# [Assignment]
Among the records below, find each line containing the word "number" and copy it.

===== Given data

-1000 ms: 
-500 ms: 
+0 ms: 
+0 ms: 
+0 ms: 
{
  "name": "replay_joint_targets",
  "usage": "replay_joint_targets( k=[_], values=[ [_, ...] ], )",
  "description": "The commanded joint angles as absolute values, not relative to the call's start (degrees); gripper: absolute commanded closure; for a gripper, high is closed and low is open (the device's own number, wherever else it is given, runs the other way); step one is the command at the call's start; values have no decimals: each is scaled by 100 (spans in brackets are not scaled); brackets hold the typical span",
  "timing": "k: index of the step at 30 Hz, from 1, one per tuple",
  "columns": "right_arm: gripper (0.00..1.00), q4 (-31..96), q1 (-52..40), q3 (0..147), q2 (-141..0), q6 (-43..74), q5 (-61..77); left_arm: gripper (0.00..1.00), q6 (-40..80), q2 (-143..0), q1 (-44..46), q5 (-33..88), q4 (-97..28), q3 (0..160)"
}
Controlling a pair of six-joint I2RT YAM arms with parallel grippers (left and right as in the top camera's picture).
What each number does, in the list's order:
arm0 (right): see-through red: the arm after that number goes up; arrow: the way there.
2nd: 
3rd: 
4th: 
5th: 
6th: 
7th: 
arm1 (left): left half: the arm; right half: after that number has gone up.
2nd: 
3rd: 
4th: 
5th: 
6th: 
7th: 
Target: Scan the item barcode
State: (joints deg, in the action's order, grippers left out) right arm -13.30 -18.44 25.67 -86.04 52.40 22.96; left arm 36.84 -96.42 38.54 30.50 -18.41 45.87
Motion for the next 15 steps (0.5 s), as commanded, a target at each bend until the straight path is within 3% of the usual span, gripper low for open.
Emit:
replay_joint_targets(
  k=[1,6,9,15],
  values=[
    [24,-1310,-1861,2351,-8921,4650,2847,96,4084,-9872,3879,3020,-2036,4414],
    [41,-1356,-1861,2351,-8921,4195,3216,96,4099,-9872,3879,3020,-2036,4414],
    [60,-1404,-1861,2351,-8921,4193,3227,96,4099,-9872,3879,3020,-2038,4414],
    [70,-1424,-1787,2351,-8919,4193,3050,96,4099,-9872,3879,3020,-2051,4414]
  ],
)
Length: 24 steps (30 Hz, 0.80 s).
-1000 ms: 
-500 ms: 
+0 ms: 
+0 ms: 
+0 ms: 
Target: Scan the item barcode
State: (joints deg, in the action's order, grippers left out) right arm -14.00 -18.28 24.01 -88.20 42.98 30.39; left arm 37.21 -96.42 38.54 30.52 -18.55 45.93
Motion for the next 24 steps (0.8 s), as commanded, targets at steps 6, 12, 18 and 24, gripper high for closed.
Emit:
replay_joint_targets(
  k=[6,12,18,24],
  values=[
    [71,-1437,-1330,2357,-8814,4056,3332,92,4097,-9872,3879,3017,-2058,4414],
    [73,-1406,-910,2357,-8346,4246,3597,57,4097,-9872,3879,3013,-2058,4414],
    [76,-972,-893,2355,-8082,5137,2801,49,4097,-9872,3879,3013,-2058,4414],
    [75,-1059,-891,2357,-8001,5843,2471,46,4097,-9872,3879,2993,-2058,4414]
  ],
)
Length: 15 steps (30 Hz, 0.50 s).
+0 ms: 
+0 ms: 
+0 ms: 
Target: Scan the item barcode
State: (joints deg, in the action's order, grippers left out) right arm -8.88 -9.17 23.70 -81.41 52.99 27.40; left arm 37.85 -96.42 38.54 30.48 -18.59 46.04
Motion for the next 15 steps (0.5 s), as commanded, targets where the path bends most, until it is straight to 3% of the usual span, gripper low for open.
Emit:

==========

# [The completed task]
  "description": "The commanded joint angles as absolute values, not relative to the call's start (degrees); gripper: absolute commanded closure; for a gripper, high is closed and low is open (the device's own number, wherever else it is given, runs the other way); step one is the command at the call's start; values have no decimals: each is scaled by 100 (spans in brackets are not scaled); brackets hold the typical span",
What each number does, in the list's order:
arm0 (right): see-through red: the arm after that number goes up; arrow: the way there.
arm1 (left): left half: the arm; right half: after that number has gone up.

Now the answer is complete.